As is sometimes the case, people in urgent need of information have a higher degree of expectation than those of us as experts are able to give. The experts on this site do their best to give the most accurate and responsible answers possible. We ask that you remember that it is not our intention nor place to criticize the professional advice given by your veterinarian, nor is it appropriate for us to comment on the correctness of a diagnosis made by a licensed physician. Our knowledge is experience based. Although many years of breeding and showing cavies gives me a wealth of experience it cannot change the fact that we as experts are not veterinarians and therefore may occasionally have to reject questions that appear to be asking us to criticize advice given by the licensed professional. Having raised and exhibited cavies for many years I have extensive experience in cavy care and husbandry. I currently have an active breeding program for pedigreed show animals but do not encourage backyard breeding for inexperienced owners. Although I don't encourage breeding for fun I'm always happy to answer any questions from an owner who is in sincere need of help. Pet owners wanting to breed should understand that even experienced breeders have litter losses. The mortality rate is high in cavies. The chance for losing both sow and pups is always present, even with experience. Although this is a site for experts to assist owners, there is no expert in any field who has all the answers. The wisest thing a good expert can know is their limitations. Not having an answer does not diminish one's ability or knowledge. It simply shows that we recognize our limitations and operate within them.

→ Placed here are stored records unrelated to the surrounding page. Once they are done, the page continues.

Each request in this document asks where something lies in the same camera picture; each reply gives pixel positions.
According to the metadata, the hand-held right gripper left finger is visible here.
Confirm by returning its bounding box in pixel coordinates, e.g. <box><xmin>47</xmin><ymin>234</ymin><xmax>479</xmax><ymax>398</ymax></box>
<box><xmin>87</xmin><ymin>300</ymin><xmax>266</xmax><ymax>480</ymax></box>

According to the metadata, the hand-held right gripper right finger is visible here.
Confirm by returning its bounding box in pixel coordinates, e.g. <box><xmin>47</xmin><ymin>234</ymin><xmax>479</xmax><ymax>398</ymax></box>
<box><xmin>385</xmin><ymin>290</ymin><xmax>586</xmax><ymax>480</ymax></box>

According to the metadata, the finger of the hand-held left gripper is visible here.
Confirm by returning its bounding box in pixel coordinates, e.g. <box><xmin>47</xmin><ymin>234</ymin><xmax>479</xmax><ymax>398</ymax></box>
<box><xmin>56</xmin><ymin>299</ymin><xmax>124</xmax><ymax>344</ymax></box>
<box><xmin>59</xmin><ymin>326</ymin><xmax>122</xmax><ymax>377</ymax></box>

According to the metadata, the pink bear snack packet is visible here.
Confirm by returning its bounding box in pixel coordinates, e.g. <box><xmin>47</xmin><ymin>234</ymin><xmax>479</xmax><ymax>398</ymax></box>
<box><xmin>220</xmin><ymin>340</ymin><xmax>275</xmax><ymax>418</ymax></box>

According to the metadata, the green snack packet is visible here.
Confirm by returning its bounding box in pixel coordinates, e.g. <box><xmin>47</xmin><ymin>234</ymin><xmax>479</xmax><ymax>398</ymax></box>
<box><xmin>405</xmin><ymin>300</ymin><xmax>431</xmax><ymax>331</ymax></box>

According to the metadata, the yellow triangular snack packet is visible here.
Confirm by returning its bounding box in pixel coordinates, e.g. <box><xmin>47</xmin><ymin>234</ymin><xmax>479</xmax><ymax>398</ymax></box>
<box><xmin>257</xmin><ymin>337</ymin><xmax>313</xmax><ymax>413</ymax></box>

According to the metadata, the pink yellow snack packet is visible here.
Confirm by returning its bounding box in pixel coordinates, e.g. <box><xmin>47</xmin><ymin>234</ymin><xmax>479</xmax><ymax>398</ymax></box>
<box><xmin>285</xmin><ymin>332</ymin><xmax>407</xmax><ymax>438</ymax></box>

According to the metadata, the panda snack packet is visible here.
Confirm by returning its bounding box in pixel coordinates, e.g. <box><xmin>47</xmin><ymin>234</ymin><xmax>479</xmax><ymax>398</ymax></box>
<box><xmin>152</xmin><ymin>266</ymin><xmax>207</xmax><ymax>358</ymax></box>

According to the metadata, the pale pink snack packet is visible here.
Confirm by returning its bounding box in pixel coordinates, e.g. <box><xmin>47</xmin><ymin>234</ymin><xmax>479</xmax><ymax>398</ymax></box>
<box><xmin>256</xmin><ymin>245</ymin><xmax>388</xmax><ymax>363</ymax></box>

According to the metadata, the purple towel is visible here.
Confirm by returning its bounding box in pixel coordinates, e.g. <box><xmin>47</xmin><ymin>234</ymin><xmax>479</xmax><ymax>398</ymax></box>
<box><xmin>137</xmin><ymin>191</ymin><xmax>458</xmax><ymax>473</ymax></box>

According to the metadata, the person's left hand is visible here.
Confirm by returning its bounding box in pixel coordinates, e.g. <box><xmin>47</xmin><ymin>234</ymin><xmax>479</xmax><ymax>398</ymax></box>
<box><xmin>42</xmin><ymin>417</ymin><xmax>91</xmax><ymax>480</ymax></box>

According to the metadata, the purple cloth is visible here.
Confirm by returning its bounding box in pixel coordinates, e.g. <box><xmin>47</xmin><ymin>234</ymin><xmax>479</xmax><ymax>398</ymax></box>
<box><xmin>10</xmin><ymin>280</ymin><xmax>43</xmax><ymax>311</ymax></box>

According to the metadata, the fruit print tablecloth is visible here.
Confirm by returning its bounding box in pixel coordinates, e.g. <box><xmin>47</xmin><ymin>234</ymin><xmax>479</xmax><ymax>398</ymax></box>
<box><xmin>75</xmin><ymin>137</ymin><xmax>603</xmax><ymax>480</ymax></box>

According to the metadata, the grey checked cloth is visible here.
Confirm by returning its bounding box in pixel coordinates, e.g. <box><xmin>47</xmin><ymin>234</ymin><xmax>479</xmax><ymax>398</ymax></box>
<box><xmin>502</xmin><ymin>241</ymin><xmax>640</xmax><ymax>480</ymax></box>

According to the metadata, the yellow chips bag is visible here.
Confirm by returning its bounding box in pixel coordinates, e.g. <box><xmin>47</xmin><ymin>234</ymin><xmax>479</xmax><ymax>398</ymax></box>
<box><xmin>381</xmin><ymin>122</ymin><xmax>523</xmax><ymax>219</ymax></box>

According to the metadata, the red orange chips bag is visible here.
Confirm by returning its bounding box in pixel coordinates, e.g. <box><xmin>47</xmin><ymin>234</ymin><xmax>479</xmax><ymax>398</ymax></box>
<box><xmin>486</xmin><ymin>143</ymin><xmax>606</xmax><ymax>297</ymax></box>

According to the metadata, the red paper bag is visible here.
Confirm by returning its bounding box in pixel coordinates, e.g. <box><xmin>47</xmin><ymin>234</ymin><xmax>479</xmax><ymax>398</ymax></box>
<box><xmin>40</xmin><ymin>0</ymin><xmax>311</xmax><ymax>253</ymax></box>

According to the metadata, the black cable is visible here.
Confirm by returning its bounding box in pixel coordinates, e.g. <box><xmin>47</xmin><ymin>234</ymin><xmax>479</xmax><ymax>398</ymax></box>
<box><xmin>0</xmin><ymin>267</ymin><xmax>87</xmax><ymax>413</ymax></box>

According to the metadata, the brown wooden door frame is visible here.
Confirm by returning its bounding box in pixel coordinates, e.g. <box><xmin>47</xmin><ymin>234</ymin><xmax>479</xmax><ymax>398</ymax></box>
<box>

Raised and shown cavies for many years, having aquired my first cavies in the early 1970's as pets. My caviary currently handles 65 + animals in two different breeds and several varieties. Having been in the health care industry as a licensed nurse for 35 years I have hands on experience with care and needs in both humans and cavies. Member of American Rabbit Breeders Association and American Cavy Breeders Association.

Awarded Lifetime Membership in of one of the oldest cavy clubs in the United States, on whose Board I served as Sec/Treas for six years and currently serving as President. Also editor/publisher of the club's quarterly newsletter. We are strong supporters of our youth exhibitors, most of whom are 4H members who are working on cavy projects. Through these projects they become good responsible citizens. We deal with all aspects of showing, breeding, caring for and sharing experiences in the fancy. The cavy fancy is not a new one but in some areas is still relatively unknown. Our goal is to inspire interest in high quality, responsible breeding to improve the species, not just the reproduction of guinea pigs. Our job is to educate owners to help them make the right decisions and choices in the care of their cavies.

Graduate in nursing. Certified in emergency medicine.